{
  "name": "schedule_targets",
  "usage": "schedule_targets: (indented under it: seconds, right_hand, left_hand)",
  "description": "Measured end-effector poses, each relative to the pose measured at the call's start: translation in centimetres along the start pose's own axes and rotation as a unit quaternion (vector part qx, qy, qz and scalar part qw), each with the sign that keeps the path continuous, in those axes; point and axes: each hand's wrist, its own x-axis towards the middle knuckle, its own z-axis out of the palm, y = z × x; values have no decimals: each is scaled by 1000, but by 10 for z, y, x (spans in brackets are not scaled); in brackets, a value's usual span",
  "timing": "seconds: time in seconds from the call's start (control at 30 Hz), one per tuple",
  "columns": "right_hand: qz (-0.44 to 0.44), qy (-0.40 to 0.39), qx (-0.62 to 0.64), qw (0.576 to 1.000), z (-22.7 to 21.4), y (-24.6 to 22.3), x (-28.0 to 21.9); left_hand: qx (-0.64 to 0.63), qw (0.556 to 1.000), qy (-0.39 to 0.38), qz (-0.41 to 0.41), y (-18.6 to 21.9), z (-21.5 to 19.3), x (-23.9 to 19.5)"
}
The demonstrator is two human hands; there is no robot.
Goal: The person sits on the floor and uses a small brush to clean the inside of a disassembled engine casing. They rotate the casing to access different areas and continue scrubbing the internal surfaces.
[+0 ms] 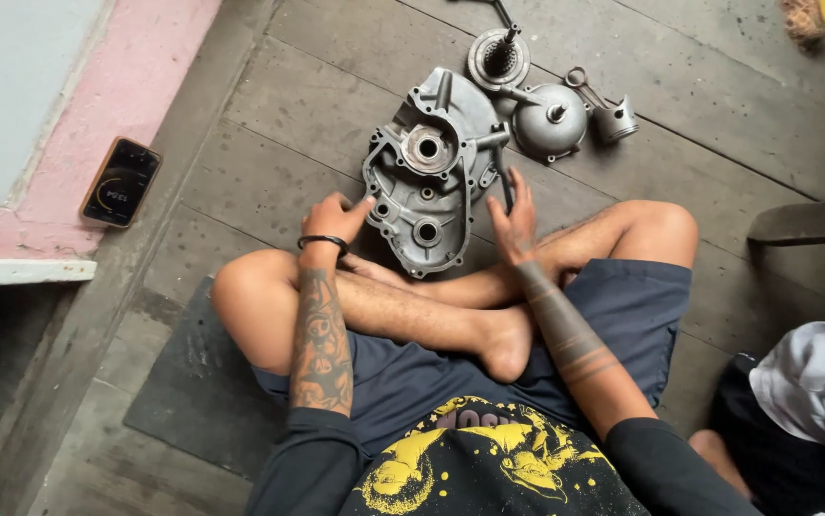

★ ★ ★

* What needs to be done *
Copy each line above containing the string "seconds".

* Exercise response *
  "usage": "schedule_targets: (indented under it: seconds, right_hand, left_hand)",
  "timing": "seconds: time in seconds from the call's start (control at 30 Hz), one per tuple",

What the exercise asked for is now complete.